*Problem requirements*
Reproduce word for word the lines between those holding "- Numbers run" and "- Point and", inclusive, and nothing else from the data below.
#### Working data
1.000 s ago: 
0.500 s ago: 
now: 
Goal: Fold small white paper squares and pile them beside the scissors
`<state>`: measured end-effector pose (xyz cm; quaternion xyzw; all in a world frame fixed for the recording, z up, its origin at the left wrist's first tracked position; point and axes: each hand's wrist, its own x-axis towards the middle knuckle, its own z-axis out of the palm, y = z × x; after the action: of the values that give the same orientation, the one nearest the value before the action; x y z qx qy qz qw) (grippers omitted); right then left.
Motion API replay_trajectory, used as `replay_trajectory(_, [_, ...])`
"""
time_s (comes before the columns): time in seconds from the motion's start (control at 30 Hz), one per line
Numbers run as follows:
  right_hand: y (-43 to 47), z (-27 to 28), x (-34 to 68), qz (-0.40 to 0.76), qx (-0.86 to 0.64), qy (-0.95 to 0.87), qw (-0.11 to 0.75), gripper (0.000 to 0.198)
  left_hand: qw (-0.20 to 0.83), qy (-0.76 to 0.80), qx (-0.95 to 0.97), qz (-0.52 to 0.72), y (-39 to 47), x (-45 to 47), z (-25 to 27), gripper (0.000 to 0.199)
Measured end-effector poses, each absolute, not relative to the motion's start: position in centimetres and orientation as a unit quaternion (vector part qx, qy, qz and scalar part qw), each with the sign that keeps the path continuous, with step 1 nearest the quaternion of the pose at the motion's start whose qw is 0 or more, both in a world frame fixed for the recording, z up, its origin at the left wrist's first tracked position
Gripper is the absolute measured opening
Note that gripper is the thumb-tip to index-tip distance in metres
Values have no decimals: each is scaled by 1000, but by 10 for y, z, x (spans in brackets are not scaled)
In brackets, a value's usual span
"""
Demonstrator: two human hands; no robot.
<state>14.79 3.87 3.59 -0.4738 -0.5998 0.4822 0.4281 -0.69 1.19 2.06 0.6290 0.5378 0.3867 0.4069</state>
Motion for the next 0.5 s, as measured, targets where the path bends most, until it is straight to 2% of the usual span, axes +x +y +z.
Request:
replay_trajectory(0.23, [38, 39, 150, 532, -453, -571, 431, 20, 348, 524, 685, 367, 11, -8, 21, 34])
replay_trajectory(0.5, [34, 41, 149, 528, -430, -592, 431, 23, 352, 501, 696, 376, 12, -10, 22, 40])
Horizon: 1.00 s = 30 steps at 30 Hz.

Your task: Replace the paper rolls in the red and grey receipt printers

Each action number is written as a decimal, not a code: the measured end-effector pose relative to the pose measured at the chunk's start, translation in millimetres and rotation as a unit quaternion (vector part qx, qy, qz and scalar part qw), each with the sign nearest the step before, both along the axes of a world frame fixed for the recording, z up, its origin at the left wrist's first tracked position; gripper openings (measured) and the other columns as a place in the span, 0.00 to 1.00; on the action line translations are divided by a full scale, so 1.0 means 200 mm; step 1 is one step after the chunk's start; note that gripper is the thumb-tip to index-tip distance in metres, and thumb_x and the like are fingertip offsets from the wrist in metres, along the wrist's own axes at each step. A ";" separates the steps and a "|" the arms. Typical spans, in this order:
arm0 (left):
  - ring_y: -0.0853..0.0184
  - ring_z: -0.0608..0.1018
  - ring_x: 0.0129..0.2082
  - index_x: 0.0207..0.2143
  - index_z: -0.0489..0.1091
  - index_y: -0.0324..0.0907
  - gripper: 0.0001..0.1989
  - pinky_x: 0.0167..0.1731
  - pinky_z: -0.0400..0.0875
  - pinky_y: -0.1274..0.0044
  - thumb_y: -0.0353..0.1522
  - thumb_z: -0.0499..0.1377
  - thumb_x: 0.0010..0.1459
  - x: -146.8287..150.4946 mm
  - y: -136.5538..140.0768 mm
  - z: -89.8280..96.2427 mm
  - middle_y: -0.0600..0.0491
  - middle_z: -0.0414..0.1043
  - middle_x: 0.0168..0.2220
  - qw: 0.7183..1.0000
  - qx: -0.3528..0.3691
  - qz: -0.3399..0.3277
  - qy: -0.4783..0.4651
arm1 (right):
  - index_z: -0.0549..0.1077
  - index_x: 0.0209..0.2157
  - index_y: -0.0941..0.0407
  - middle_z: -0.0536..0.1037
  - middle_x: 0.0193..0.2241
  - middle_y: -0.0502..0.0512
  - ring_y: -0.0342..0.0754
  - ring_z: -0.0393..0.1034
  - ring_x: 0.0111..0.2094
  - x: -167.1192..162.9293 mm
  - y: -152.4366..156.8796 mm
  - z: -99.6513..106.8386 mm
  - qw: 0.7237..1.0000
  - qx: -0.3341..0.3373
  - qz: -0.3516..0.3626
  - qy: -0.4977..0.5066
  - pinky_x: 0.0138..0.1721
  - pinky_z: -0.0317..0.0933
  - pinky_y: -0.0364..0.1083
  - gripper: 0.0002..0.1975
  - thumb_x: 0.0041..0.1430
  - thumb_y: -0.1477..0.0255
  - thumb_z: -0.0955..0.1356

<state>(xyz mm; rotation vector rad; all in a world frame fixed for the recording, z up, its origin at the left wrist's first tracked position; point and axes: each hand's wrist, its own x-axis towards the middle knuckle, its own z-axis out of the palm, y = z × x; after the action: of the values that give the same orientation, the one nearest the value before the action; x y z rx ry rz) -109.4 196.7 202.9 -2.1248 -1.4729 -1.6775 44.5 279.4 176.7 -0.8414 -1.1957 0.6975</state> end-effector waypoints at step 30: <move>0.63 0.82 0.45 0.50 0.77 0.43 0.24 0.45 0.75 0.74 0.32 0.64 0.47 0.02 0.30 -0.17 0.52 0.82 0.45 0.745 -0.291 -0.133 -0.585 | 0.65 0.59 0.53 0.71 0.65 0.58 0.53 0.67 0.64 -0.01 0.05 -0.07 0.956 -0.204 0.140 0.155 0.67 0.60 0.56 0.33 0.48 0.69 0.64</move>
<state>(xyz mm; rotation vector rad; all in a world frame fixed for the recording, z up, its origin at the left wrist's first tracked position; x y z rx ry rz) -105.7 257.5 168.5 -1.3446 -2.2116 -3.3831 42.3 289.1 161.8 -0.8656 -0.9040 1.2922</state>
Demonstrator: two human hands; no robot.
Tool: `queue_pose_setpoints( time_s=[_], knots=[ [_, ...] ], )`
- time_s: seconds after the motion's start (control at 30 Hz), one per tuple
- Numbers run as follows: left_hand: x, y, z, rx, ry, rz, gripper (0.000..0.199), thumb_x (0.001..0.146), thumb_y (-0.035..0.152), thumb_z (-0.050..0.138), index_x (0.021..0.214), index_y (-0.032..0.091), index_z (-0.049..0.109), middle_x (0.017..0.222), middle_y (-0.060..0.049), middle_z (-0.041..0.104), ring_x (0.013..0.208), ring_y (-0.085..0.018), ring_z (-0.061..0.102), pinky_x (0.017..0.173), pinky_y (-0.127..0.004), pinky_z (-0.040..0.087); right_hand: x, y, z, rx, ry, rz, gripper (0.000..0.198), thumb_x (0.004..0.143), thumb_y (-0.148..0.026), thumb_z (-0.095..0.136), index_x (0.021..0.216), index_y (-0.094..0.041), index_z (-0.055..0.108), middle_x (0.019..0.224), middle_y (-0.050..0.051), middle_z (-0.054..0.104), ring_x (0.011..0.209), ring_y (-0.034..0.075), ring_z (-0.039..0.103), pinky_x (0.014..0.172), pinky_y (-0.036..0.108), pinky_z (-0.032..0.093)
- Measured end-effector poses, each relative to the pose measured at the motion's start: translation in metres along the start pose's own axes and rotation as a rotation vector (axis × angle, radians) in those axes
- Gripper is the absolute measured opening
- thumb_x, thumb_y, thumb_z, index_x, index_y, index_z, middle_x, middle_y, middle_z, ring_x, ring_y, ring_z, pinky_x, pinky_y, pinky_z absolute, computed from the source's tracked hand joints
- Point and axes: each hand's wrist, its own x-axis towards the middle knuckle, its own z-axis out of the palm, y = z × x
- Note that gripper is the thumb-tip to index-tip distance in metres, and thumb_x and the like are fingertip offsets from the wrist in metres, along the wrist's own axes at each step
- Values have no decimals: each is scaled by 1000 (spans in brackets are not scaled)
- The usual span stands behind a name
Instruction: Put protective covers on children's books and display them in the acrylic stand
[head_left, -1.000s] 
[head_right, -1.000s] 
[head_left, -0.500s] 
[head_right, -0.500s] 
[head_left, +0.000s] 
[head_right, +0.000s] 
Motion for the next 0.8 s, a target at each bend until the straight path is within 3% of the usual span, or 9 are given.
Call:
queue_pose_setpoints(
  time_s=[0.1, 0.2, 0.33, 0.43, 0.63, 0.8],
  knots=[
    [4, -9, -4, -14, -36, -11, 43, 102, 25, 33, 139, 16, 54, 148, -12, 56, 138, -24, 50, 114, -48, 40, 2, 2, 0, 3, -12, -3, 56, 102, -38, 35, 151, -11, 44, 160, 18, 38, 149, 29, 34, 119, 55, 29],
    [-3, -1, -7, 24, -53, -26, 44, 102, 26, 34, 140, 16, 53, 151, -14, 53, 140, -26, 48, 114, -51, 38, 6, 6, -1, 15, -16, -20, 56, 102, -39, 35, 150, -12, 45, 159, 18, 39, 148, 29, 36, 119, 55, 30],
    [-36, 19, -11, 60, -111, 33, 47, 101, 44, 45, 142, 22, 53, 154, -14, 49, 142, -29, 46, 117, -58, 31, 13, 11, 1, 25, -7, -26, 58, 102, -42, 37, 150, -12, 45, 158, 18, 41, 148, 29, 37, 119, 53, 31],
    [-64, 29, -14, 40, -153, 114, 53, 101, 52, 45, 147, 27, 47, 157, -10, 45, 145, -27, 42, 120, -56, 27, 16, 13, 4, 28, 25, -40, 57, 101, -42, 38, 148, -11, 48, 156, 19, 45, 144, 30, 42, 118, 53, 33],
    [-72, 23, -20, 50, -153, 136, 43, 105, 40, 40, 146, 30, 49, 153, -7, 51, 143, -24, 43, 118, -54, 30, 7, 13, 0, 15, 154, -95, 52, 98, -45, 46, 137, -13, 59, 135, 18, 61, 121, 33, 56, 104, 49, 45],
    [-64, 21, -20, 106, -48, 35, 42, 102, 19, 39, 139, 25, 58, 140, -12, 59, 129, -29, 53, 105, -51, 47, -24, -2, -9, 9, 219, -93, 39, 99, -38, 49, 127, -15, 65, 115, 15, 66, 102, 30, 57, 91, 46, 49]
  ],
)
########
*Your response*
- Numbers run as follows: left_hand: x, y, z, rx, ry, rz, gripper (0.000..0.199), thumb_x (0.001..0.146), thumb_y (-0.035..0.152), thumb_z (-0.050..0.138), index_x (0.021..0.214), index_y (-0.032..0.091), index_z (-0.049..0.109), middle_x (0.017..0.222), middle_y (-0.060..0.049), middle_z (-0.041..0.104), ring_x (0.013..0.208), ring_y (-0.085..0.018), ring_z (-0.061..0.102), pinky_x (0.017..0.173), pinky_y (-0.127..0.004), pinky_z (-0.040..0.087); right_hand: x, y, z, rx, ry, rz, gripper (0.000..0.198), thumb_x (0.004..0.143), thumb_y (-0.148..0.026), thumb_z (-0.095..0.136), index_x (0.021..0.216), index_y (-0.094..0.041), index_z (-0.055..0.108), middle_x (0.019..0.224), middle_y (-0.050..0.051), middle_z (-0.054..0.104), ring_x (0.011..0.209), ring_y (-0.034..0.075), ring_z (-0.039..0.103), pinky_x (0.014..0.172), pinky_y (-0.036..0.108), pinky_z (-0.032..0.093)
- Measured end-effector poses, each relative to the pose measured at the motion's start: translation in metres along the start pose's own axes and rotation as a rotation vector (axis × angle, radians) in those axes
- Gripper is the absolute measured opening
- thumb_x, thumb_y, thumb_z, index_x, index_y, index_z, middle_x, middle_y, middle_z, ring_x, ring_y, ring_z, pinky_x, pinky_y, pinky_z absolute, computed from the source's tracked hand joints
- Point and axes: each hand's wrist, its own x-axis towards the middle knuckle, its own z-axis out of the palm, y = z × x

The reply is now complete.